07 November 2020

#Prometheus

Prometheus
What is Prometheus? Features? Architecture? Components?
What is an Alert?
What is Prometheus server
What is Push Gateway
What is Alert Manager
What is data model.
What is counters and gauges.
What is an Instance? What is a Job?
What core metrics types Prometheus supports?
What is an exporter? What is it used for?
What is Traffic?
What is Error rate?
What is Latency?
How to get total requests in a given period of time?
How do you join two metrics? Histograms?
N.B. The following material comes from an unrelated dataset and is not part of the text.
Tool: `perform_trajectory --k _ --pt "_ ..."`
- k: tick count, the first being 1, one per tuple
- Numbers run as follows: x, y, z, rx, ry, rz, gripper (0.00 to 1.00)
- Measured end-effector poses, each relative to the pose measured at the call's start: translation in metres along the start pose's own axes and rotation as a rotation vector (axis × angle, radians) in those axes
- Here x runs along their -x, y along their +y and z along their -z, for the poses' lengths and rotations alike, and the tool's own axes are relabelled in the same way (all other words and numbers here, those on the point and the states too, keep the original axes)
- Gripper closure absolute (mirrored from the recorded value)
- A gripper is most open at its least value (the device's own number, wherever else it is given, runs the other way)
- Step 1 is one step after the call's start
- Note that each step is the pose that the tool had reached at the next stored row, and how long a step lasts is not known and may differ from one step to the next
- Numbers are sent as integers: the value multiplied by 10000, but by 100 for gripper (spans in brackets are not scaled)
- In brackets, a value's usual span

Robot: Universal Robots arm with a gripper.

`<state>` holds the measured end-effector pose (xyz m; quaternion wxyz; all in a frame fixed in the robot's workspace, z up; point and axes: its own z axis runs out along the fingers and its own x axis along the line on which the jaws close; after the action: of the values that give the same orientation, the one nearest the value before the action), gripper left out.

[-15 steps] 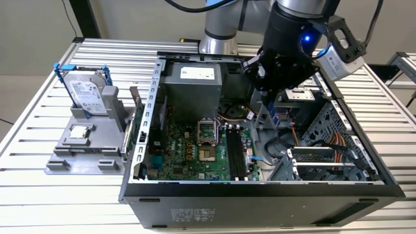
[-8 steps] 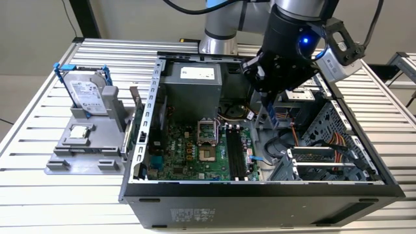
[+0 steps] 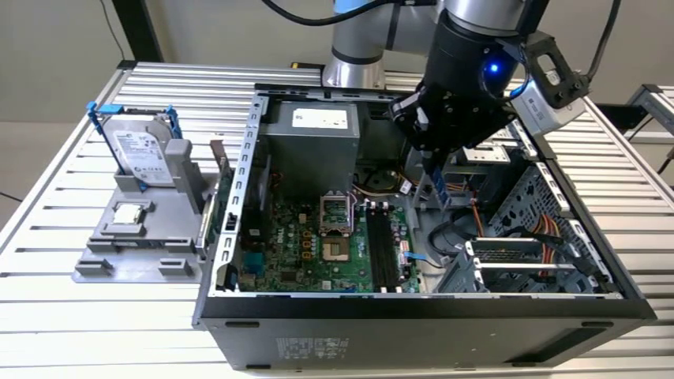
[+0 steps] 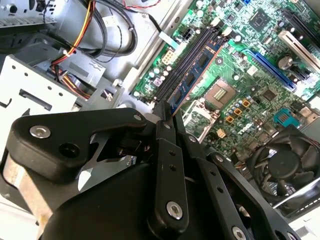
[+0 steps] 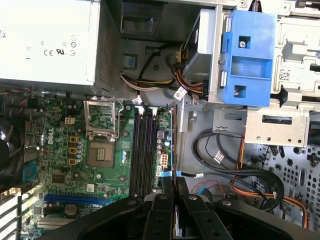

Summaries?
How to write a query that returns the value of a label?
How do you convert cpu_user_seconds to cpu usage in percentage?
Can you compare Prometheus to other solutions like InfluxDB for example?
Topic Content
Prometheus
  • Prometheus is a system monitoring and alerting toolkit
  • Gather time-series data by pulling data through metrics from the codebase.
  • Specify a random list of labels for multi-dimensionality.
  • Store data as metrics that can be queried.
  • Easily build queries using time-series functions found in its native PromQL.
  • Generate and deliver threshold-based alerts through its Alertmanager.
  • Several dashboards and graphing modes support
  • Representation of time series assemblage from any pull model on HTTP
  • Multidimensional data model presenting time series data, i.e., recognized with the name of the metric or with KVP (Key-value pairs)
  • Capability to apply PromQL for supporting the multidimensionality feature of a data model
  • Zero reliance over distributed storage and autonomous individual server nodes
  • Target discovery from service discovery or static configuration
  • Capability to manage time series from any intermediary gateway
PromQL
  • It enables users to aggregate and select data. Specifically, PromQL is adjusted for working in assemblage with the Time-Series database.
  • Prometheus contains four types of metrics which are listed below:
    • Gauge
    • Counter
    • Summary
    • Histogram
  • Apply gauges for times-series metrics, i.e., straightforward.
  • Apply counters for many things we know for increasing monotonically. For example, if we are counting time numbers something happens.
  • Apply histogram for measurements of latency using general buckets. For example, a single bucket for "over SLO" and another for "under SLO".